● TASK ITEM
If a line in the data holds "dark", copy that line out in full.
_ _ _ _ _
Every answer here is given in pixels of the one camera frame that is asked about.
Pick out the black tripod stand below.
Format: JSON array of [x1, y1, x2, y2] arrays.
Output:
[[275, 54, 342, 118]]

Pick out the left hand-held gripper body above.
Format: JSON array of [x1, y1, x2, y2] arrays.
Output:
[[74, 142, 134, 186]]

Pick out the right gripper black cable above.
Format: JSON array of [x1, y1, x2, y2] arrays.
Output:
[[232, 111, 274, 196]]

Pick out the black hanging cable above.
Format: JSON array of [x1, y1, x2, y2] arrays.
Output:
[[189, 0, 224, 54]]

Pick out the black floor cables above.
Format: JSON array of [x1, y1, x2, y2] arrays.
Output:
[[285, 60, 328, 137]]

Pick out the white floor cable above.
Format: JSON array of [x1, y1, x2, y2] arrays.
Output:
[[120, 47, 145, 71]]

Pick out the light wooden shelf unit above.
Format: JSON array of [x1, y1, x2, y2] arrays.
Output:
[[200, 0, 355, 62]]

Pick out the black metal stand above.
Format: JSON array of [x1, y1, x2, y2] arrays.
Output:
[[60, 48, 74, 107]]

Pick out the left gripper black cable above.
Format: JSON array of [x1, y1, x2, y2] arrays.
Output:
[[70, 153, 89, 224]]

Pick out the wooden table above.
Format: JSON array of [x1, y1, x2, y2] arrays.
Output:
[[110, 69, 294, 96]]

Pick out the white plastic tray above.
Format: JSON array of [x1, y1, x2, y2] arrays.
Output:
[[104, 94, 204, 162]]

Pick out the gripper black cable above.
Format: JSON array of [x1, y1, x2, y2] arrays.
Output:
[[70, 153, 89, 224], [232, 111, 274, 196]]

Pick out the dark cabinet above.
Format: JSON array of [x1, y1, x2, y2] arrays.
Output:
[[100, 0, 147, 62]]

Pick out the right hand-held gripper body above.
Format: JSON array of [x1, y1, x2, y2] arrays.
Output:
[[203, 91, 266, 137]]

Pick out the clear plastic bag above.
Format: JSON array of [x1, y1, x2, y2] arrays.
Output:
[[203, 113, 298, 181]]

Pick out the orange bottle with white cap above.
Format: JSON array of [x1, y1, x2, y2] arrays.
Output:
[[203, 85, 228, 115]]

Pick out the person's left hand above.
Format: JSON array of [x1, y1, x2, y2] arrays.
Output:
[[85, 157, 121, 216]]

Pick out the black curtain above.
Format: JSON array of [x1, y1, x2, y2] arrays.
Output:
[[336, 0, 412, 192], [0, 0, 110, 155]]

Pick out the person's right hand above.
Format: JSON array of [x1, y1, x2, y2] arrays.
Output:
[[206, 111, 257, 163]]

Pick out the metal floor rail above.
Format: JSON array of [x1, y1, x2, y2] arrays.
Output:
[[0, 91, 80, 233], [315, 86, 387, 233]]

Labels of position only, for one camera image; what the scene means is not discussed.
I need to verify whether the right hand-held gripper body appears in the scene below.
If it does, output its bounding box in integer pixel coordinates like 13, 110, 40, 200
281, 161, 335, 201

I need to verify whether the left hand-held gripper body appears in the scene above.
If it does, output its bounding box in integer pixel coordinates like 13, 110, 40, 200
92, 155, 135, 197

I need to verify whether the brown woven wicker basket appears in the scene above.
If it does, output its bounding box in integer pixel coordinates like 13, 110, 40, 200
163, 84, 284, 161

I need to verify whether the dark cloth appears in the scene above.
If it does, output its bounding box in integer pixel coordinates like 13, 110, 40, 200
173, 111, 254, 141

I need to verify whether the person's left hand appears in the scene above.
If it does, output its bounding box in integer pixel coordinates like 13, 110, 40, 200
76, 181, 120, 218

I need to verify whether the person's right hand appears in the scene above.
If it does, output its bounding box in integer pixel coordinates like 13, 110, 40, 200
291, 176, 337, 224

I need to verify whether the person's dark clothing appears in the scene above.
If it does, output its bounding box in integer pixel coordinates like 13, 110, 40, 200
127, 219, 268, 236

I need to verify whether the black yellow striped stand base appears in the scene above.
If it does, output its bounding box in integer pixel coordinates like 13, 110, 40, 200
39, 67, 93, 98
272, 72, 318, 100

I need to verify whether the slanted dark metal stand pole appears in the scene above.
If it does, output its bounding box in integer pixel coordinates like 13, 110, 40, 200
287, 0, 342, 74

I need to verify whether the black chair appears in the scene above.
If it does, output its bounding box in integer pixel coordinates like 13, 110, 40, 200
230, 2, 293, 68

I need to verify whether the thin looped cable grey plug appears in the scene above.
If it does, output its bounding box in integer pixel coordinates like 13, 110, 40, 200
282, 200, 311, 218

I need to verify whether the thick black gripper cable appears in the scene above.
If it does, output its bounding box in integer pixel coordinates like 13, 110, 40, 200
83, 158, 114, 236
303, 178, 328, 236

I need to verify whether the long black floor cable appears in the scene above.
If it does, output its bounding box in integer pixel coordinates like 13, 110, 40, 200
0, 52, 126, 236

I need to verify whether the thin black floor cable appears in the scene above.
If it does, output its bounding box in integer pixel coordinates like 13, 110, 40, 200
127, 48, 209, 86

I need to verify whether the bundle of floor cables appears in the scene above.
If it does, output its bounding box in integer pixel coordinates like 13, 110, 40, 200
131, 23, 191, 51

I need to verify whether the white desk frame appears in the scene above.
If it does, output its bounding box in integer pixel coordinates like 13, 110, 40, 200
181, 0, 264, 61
_ _ _ _ _
● ANSWER SECTION
Pick out the dark cabinet above.
I need to verify whether the dark cloth appears in the scene above.
I need to verify whether the person's dark clothing appears in the scene above.
I need to verify whether the slanted dark metal stand pole appears in the scene above.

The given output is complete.